El Ministerio de Economía creó en 2005 en el Consejo General del Notariado el Órgano Centralizado de Prevención del Blanqueo de Capitales (OCP) y en 2007 el Órgano de Colaboración Tributaria (OCT), que son hoy “punta de lanza” del compromiso notarial en la lucha contra estas lacras sociales.

El Consejo General del Notariado explicó, en un comunicado, que el OCP es la “principal estructura” de los notarios españoles para colaborar con las autoridades en combatir la delincuencia económica y la financiación del terrorismo.

Los técnicos del OCP desarrollan su trabajo analizando y cruzando datos, gracias a que las operaciones realizadas por los 2.800 notarios están parametrizadas y volcadas en el Índice Único Informatizado Notarial. También reciben alertas y avisos de los propios notarios sobre operaciones que les resultan sospechosas, que investigan “minuciosamente”.

El Índice Único Informatizado Notarial contiene más de 116 millones de documentos notariales, lo que lo convierte en la segunda mayor base de datos del sector público, tras la de la Agencia Tributaria. El OCP comunica en nombre de los notarios las operaciones que considera de riesgo al Sepblac, la máxima autoridad española en la lucha contra el lavado de dinero negro, dependiente del Ministerio de Economía.
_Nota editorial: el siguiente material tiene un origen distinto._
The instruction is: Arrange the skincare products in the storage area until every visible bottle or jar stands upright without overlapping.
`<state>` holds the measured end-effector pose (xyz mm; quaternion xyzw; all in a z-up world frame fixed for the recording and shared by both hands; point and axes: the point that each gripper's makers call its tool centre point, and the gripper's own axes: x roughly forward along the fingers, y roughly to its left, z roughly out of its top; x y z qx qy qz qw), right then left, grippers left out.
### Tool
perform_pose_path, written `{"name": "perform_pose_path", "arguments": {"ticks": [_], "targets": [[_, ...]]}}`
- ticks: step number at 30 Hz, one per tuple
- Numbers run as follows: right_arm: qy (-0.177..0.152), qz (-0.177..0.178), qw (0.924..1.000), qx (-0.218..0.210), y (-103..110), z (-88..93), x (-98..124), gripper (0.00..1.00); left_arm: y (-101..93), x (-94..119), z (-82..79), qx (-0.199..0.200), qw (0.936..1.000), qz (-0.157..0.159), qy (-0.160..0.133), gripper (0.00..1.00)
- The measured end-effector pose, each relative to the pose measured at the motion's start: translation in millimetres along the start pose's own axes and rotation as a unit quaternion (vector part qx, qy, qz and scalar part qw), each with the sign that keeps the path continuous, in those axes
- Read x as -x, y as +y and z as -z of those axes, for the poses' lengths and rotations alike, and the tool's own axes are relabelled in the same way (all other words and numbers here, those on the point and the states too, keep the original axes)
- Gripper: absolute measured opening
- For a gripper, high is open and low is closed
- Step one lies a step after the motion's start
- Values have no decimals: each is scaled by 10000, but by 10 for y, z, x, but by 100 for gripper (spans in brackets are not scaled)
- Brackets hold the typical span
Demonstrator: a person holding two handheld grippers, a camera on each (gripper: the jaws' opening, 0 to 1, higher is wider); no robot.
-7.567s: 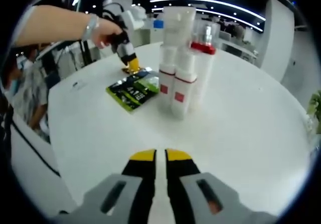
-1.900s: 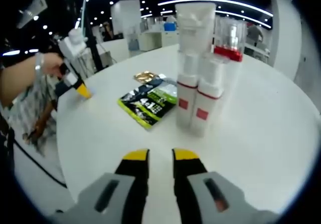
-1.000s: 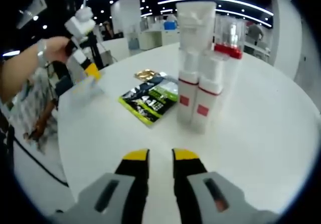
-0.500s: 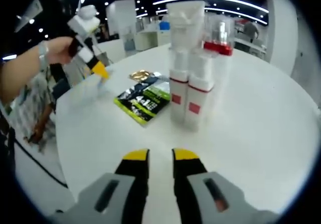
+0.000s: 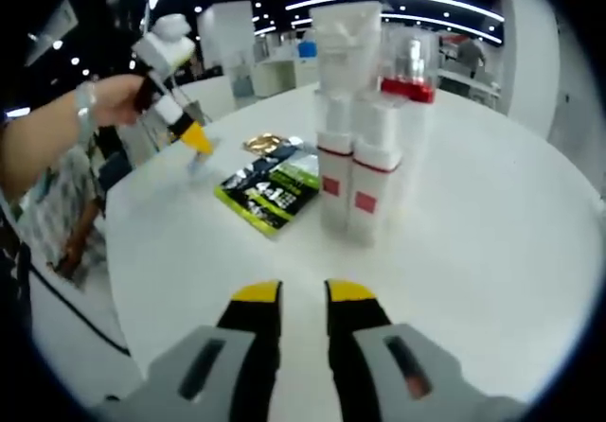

También responde a todas las peticiones de información de los órganos judiciales, administrativos y policiales, que persiguen estos delitos.

El director del Órgano Centralizado de Prevención del Blanqueo de Capitales, Pedro Galindo, destacó que “el sistema diseñado por el notariado español garantiza que la información permanece siempre protegida y encriptada, siendo un reducido número de instituciones y personas las que pueden solicitarla”.